#### [EXERCISE OBJECTIVE]
Omitting all images, set down every line below exactly as it appears.

#### [MATERIAL PROVIDED]
______

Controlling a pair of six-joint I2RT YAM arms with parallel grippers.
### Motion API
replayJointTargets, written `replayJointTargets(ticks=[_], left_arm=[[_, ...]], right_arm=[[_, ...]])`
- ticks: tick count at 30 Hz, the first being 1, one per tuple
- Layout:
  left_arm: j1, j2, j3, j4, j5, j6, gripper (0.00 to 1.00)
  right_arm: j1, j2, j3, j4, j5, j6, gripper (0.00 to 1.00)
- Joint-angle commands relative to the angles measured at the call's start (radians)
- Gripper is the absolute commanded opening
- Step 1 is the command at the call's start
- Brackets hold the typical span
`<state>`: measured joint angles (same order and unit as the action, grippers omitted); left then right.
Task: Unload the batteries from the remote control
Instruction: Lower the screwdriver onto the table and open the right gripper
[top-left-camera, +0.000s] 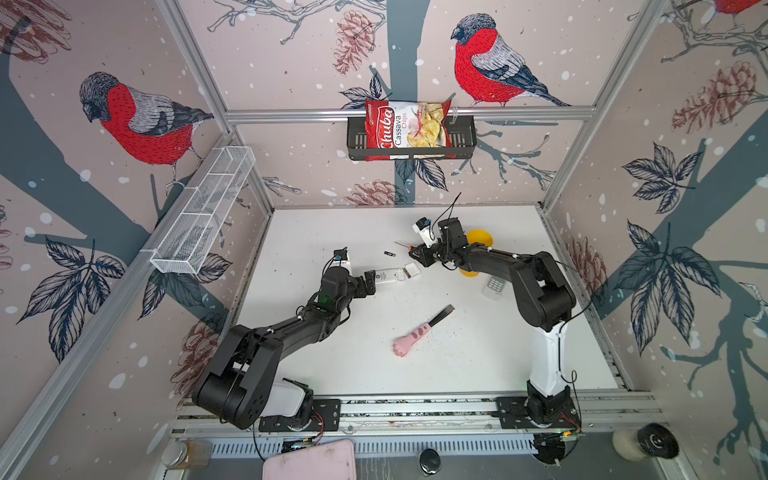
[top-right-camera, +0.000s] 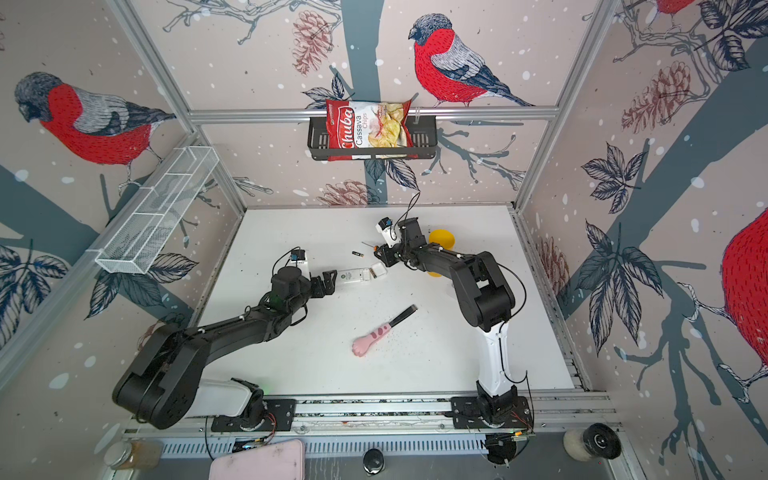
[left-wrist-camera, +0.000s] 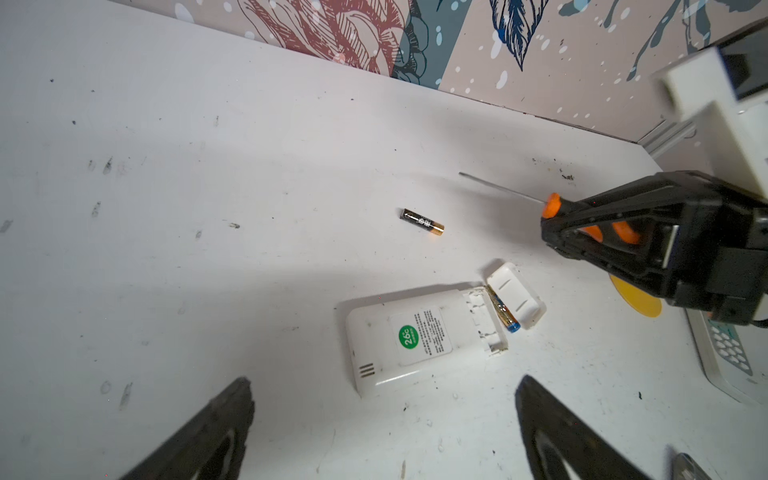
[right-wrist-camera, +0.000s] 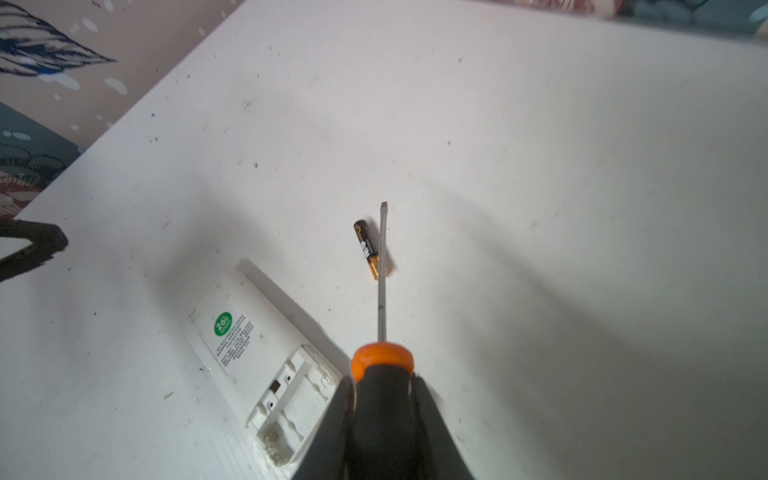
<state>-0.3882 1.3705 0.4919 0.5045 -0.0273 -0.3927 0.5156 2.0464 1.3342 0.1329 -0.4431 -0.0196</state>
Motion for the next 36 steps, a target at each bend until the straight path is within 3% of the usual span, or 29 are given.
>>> replayJointTargets(ticks=[1, 11, 18, 36], left_arm=[[0.000, -0.027, -0.011, -0.019, -0.015, 0.005, 0.98], [-0.001, -0.082, -0.045, -0.025, -0.002, 0.014, 0.98], [-0.005, -0.136, -0.074, -0.028, 0.003, 0.015, 0.97], [-0.011, -0.138, -0.090, -0.025, 0.007, 0.028, 0.96]], right_arm=[[0.016, -0.056, -0.060, 0.118, 0.079, 0.034, 0.01], [0.063, -0.205, -0.317, 0.236, 0.445, 0.088, 0.06], [0.050, -0.240, -0.449, 0.301, 0.508, 0.092, 0.14], [0.053, -0.153, -0.433, 0.281, 0.542, 0.086, 0.44]])
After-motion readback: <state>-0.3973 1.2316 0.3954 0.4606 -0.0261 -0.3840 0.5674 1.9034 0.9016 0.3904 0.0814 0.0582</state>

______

#### [RESPONSE]
Controlling a pair of six-joint I2RT YAM arms with parallel grippers.
### Motion API
replayJointTargets, written `replayJointTargets(ticks=[_], left_arm=[[_, ...]], right_arm=[[_, ...]])`
- ticks: tick count at 30 Hz, the first being 1, one per tuple
- Layout:
  left_arm: j1, j2, j3, j4, j5, j6, gripper (0.00 to 1.00)
  right_arm: j1, j2, j3, j4, j5, j6, gripper (0.00 to 1.00)
- Joint-angle commands relative to the angles measured at the call's start (radians)
- Gripper is the absolute commanded opening
- Step 1 is the command at the call's start
- Brackets hold the typical span
`<state>`: measured joint angles (same order and unit as the action, grippers omitted); left then right.
Task: Unload the batteries from the remote control
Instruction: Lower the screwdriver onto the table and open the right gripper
[top-left-camera, +0.000s] 
[top-right-camera, +0.000s] 
[left-wrist-camera, +0.000s] 
[right-wrist-camera, +0.000s] 
<state>-0.3882 1.3705 0.4919 0.5045 -0.0273 -0.3927 0.5156 2.0464 1.3342 0.1329 -0.4431 -0.0196</state>
Motion for the next 36 steps, a target at each bend until the straight path is within 3% of the usual span, or 29 are given.
>>> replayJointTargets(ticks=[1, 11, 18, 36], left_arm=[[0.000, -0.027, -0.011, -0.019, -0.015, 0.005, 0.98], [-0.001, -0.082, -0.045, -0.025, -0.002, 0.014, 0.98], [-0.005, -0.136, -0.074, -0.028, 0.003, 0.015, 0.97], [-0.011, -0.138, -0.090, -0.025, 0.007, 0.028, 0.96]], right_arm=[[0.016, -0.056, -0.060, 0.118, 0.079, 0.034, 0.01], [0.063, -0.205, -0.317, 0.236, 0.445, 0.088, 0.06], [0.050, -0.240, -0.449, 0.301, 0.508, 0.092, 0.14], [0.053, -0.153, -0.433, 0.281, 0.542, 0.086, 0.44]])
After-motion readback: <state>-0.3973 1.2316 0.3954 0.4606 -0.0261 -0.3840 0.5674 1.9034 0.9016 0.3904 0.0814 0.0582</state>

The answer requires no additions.